Seems there were children everywhere. Every one of the hundred or so houses had two huge oak trees in the front yard. After school and during summer, you would always find several groups of children playing under, and sometimes in, those trees.
These children actually knew each other. They knew each other in a way you're not likely to find in any developed country today. There were no televisions, video games, cell phones and mp3 players to distract one child's attention to another. Actually, there was very little for a child to do back then except play together, that and chores around the house, such as bringing in firewood for the cook stove. They were a close knit group and they actually knew each other.

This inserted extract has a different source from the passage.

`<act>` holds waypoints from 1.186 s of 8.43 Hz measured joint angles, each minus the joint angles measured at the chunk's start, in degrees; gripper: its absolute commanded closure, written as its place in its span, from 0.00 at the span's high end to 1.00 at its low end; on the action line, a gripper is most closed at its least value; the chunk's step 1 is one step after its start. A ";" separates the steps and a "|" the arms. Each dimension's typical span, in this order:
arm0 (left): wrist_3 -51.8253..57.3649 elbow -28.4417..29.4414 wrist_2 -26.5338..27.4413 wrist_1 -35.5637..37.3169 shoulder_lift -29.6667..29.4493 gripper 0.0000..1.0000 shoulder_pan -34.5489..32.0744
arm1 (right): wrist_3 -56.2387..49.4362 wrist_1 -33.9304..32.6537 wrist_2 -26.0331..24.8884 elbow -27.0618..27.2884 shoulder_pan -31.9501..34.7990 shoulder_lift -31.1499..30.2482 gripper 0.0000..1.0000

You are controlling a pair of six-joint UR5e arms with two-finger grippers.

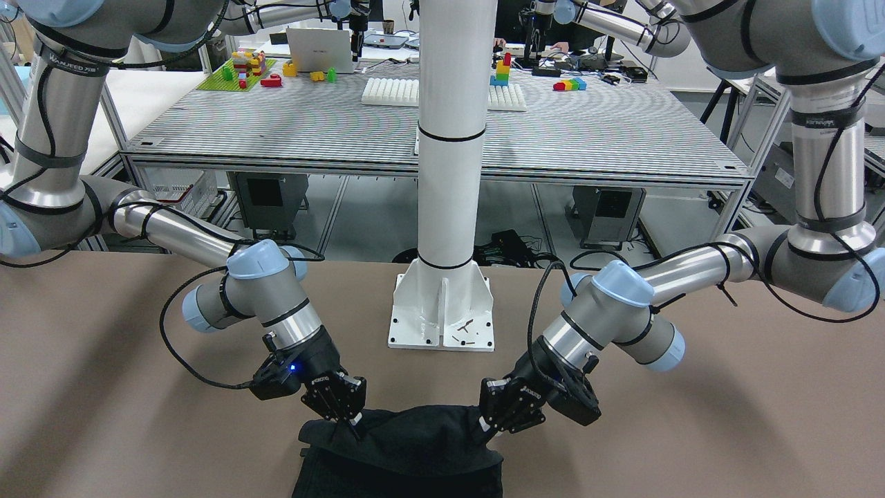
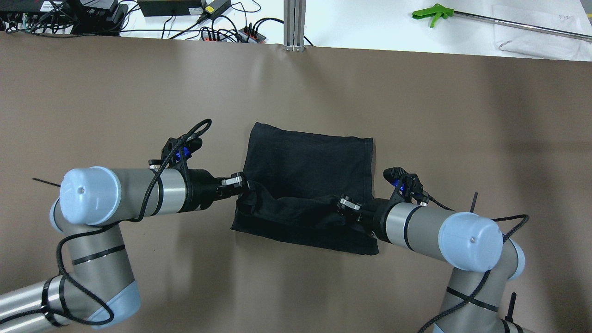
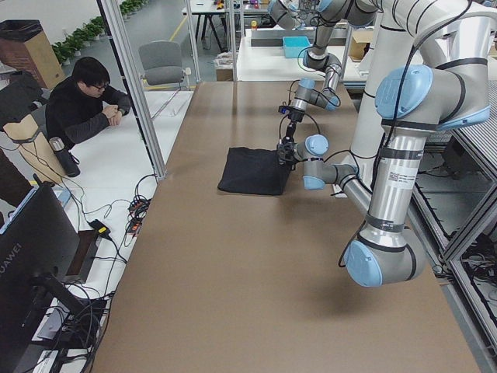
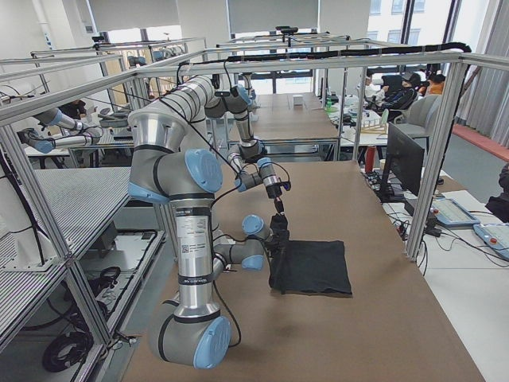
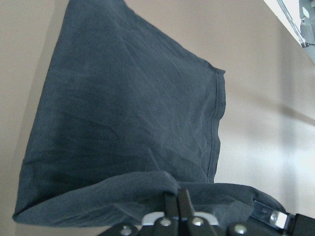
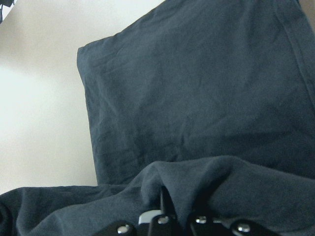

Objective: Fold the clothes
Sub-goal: 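Fold the near end over away from the robot with both grippers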

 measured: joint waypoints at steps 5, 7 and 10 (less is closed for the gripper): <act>1.85 13.48 -5.72 -0.56 -7.51 0.00 -8.34 | -0.37 0.62 -2.05 -10.95 3.86 6.71 0.00; 3.24 16.31 -6.80 -0.61 -8.29 0.00 -9.69 | -0.37 0.63 -2.89 -12.33 4.07 8.12 0.10; 3.66 20.99 -6.69 -0.70 -11.78 0.94 -9.96 | -0.37 0.66 -3.98 -15.00 4.46 9.66 0.94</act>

Those big old oak trees shed an abundance of acorns each Fall. There were so many acorns on the ground, it was pretty much yellow. The feet of all those children at play squashed millions of acorns, smashing and exposing the rich buttery yellow meat inside.

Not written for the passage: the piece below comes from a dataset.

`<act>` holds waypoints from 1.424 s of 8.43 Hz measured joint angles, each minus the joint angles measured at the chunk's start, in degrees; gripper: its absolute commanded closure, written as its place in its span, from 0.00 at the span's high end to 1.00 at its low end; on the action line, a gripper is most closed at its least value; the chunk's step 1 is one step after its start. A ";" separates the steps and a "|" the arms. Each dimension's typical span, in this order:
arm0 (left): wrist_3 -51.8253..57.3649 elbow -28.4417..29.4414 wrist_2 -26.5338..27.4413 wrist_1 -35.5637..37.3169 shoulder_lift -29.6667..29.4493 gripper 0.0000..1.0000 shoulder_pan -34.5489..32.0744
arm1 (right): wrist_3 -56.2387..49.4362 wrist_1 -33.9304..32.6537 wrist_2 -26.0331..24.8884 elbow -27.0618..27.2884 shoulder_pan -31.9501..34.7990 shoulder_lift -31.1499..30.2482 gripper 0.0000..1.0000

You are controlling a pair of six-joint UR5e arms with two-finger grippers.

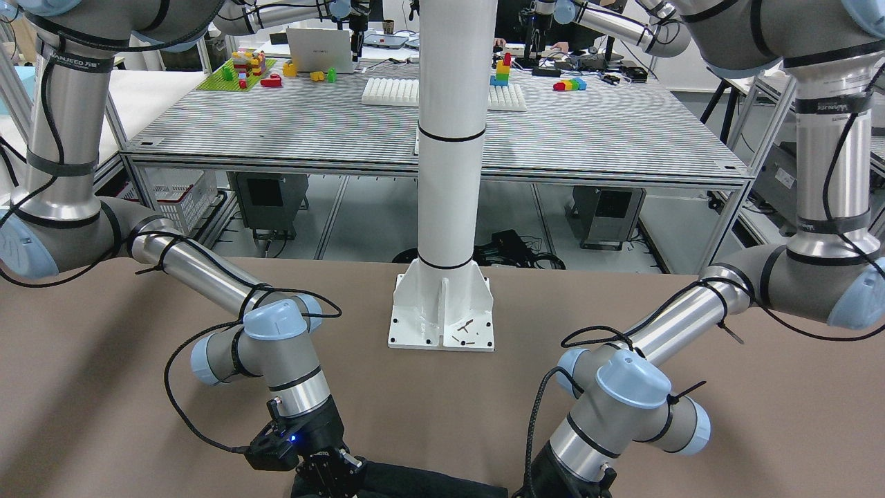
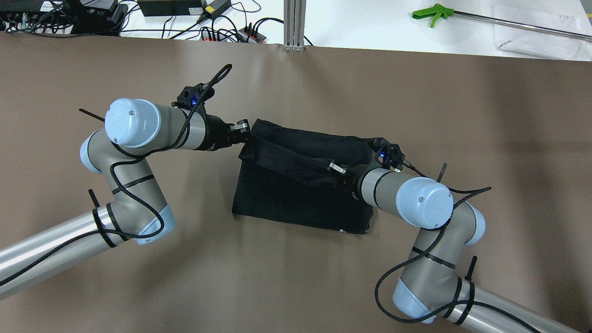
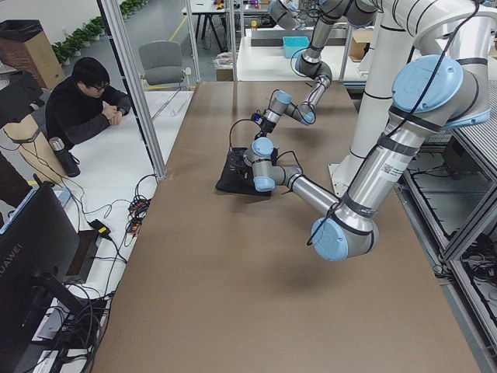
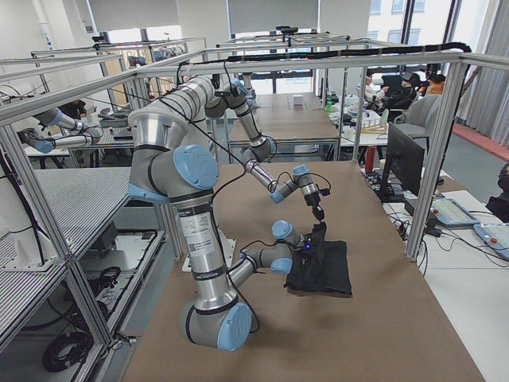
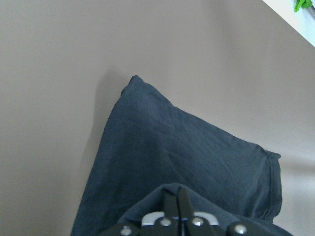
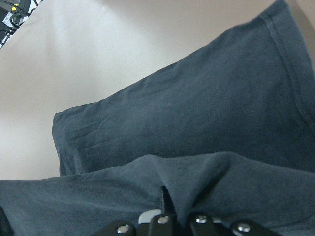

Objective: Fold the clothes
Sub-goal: 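Fold the near end over away from the robot with both grippers, then open both grippers, withdrawing the left arm while the right gripper stays over the fold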

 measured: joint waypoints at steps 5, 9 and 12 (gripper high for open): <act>0.15 1.65 0.51 -0.03 -0.88 0.94 -1.53 | -2.96 -0.21 5.99 0.02 3.34 1.24 0.94; 3.24 1.61 -6.02 0.01 0.90 0.94 -8.01 | -4.99 -10.01 8.38 0.63 2.73 5.60 0.94; 10.59 1.57 -16.93 -0.05 5.46 0.94 -17.25 | -11.00 -19.14 7.81 -3.01 0.02 9.33 0.94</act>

Blue Jays were abundant as well. They flocked to the oak trees, relishing and getting fattened up on a seemingly never ending supply of their favorite food. The congregations were huge, and their shrill calls resounded over and over throughout the village. It just wouldn't be Fall without a crispness in the air, the smell of smoke from chimneys where wood was burned in a fireplace, and the sound of Blue Jays in the oak trees.

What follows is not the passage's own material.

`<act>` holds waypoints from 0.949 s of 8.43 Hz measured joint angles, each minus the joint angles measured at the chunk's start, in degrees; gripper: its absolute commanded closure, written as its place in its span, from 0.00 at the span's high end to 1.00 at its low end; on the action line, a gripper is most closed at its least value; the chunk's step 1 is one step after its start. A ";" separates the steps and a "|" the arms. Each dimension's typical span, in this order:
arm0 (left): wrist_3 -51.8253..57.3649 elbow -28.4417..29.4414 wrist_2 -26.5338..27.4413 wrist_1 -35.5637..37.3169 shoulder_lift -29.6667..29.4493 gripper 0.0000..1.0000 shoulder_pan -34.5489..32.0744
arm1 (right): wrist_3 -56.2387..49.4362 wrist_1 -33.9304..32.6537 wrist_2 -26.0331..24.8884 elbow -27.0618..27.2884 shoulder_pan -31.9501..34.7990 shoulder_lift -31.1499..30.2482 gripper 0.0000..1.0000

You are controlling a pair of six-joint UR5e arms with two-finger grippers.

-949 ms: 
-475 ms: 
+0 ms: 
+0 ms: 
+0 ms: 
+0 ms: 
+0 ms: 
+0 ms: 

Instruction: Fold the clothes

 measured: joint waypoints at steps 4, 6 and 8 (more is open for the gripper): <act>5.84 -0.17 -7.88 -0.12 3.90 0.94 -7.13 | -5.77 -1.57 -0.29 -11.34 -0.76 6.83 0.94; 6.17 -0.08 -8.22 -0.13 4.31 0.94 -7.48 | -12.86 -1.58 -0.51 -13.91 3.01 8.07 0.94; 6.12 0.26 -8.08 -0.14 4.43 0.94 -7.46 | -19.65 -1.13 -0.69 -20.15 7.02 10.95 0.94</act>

Several years ago, it occurred to me that I hadn't heard a Blue Jay in a long time. The more I thought about it, the more I was convinced I had not heard a Blue Jay since I was a child. Yes, it was a long time, a very long time.
Things have their cycles, I guess. Even Devil's snuff. I'm outside every day. I see a lot of ground. There are lots of mushrooms about. But where are those big globes that use to pop up on the ground overnight? The same big balls filled with brown powder, the same big balls we called Devil's snuff (puff balls). The ones we as children found delight in kicking and watching a huge cloud of devil's snuff rise up and be carried by the wind to which ever way it was going. I haven't seen Devil's snuff in years.
I knew something was missing this year. Couldn't quite put my finger on it. Late one recent evening, I thought I saw my first firefly of the year. Then it dawned on me. Fireflies should have come and gone by now. For seventy-two seasons, I've seen fireflies. This year I saw none. Not one. Did any of you go without seeing a lightning bug this year? Maybe they have cycles, too.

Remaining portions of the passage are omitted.